Copy each line below exactly as it appears. Pictures are to be omitted.

§ **Data below**:
........
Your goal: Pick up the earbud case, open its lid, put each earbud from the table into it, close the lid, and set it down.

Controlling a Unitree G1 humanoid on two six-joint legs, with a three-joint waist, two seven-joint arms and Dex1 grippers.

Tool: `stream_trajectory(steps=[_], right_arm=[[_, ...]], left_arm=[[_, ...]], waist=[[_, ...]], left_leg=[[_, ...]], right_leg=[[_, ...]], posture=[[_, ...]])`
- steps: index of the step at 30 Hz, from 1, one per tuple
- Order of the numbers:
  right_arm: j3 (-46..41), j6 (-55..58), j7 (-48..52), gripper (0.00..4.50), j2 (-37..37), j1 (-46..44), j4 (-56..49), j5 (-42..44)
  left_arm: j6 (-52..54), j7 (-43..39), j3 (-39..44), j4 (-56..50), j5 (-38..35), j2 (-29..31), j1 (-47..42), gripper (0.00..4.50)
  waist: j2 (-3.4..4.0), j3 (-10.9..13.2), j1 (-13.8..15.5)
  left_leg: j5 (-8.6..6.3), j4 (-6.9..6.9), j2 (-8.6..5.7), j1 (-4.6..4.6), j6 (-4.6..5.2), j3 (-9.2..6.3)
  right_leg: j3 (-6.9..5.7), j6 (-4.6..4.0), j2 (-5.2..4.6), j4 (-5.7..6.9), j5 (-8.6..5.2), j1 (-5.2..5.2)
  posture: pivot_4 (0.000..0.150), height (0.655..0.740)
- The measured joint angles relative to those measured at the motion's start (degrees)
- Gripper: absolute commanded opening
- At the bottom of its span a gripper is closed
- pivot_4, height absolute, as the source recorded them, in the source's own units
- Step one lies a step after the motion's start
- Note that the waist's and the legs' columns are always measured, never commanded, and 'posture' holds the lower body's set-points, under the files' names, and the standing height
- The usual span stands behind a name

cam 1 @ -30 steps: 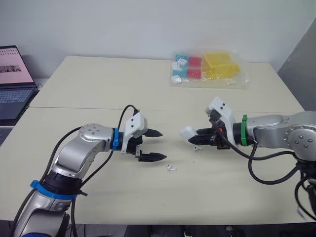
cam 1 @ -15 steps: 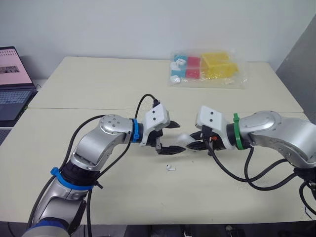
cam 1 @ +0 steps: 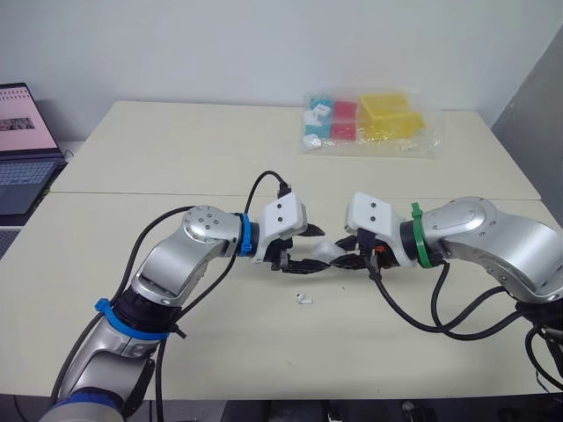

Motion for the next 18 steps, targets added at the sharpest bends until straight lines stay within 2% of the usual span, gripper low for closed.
stream_trajectory(steps=[4, 5, 17, 18], right_arm=[[-0.1, 0.1, 1.0, 0.77, 0.6, 0.0, -0.4, -0.8], [-0.1, 0.1, 1.4, 0.77, 0.5, 0.0, -0.8, -1.2], [0.0, -1.4, 5.2, 0.77, -0.1, 0.5, -2.2, -4.7], [0.1, -1.6, 5.9, 1.12, -0.2, 0.6, -2.3, -5.0]], left_arm=[[-1.1, -1.5, -0.8, 0.3, 0.8, 0.2, 0.5, 1.01], [-1.2, -2.0, -0.8, 0.3, 0.8, 0.4, 0.6, 0.86], [-2.8, -2.9, -0.9, 0.3, 1.4, 0.0, 1.2, 0.82], [-3.0, -3.0, -1.1, 0.2, 1.4, 0.0, 1.4, 0.82]], waist=[[0.00, 0.0, 0.0], [0.00, 0.0, 0.0], [0.00, 0.0, 0.0], [0.00, 0.0, 0.0]], left_leg=[[0.00, 0.00, 0.00, 0.00, 0.00, -0.01], [0.00, 0.00, 0.00, 0.00, 0.00, 0.00], [0.00, 0.03, 0.00, 0.02, 0.00, 0.00], [0.00, 0.03, -0.01, 0.02, 0.00, 0.00]], right_leg=[[0.00, 0.00, 0.00, 0.00, 0.00, 0.00], [0.00, 0.00, 0.00, 0.00, 0.00, 0.00], [0.00, 0.00, 0.00, 0.05, 0.00, 0.01], [0.00, -0.01, 0.00, 0.05, 0.00, 0.01]], posture=[[0.150, 0.7400], [0.150, 0.7400], [0.150, 0.7400], [0.150, 0.7400]])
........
§ **Worked solution**:
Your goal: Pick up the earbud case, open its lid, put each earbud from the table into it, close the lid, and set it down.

Controlling a Unitree G1 humanoid on two six-joint legs, with a three-joint waist, two seven-joint arms and Dex1 grippers.

Tool: `stream_trajectory(steps=[_], right_arm=[[_, ...]], left_arm=[[_, ...]], waist=[[_, ...]], left_leg=[[_, ...]], right_leg=[[_, ...]], posture=[[_, ...]])`
- steps: index of the step at 30 Hz, from 1, one per tuple
- Order of the numbers:
  right_arm: j3 (-46..41), j6 (-55..58), j7 (-48..52), gripper (0.00..4.50), j2 (-37..37), j1 (-46..44), j4 (-56..49), j5 (-42..44)
  left_arm: j6 (-52..54), j7 (-43..39), j3 (-39..44), j4 (-56..50), j5 (-38..35), j2 (-29..31), j1 (-47..42), gripper (0.00..4.50)
  waist: j2 (-3.4..4.0), j3 (-10.9..13.2), j1 (-13.8..15.5)
  left_leg: j5 (-8.6..6.3), j4 (-6.9..6.9), j2 (-8.6..5.7), j1 (-4.6..4.6), j6 (-4.6..5.2), j3 (-9.2..6.3)
  right_leg: j3 (-6.9..5.7), j6 (-4.6..4.0), j2 (-5.2..4.6), j4 (-5.7..6.9), j5 (-8.6..5.2), j1 (-5.2..5.2)
  posture: pivot_4 (0.000..0.150), height (0.655..0.740)
- The measured joint angles relative to those measured at the motion's start (degrees)
- Gripper: absolute commanded opening
- At the bottom of its span a gripper is closed
- pivot_4, height absolute, as the source recorded them, in the source's own units
- Step one lies a step after the motion's start
- Note that the waist's and the legs' columns are always measured, never commanded, and 'posture' holds the lower body's set-points, under the files' names, and the standing height
- The usual span stands behind a name

cam 1 @ -30 steps: 
cam 1 @ -15 steps: 
cam 1 @ +0 steps: 

Motion for the next 18 steps, targets added at the sharpest bends until straight lines stay within 2% of the usual span, gripper low for closed.
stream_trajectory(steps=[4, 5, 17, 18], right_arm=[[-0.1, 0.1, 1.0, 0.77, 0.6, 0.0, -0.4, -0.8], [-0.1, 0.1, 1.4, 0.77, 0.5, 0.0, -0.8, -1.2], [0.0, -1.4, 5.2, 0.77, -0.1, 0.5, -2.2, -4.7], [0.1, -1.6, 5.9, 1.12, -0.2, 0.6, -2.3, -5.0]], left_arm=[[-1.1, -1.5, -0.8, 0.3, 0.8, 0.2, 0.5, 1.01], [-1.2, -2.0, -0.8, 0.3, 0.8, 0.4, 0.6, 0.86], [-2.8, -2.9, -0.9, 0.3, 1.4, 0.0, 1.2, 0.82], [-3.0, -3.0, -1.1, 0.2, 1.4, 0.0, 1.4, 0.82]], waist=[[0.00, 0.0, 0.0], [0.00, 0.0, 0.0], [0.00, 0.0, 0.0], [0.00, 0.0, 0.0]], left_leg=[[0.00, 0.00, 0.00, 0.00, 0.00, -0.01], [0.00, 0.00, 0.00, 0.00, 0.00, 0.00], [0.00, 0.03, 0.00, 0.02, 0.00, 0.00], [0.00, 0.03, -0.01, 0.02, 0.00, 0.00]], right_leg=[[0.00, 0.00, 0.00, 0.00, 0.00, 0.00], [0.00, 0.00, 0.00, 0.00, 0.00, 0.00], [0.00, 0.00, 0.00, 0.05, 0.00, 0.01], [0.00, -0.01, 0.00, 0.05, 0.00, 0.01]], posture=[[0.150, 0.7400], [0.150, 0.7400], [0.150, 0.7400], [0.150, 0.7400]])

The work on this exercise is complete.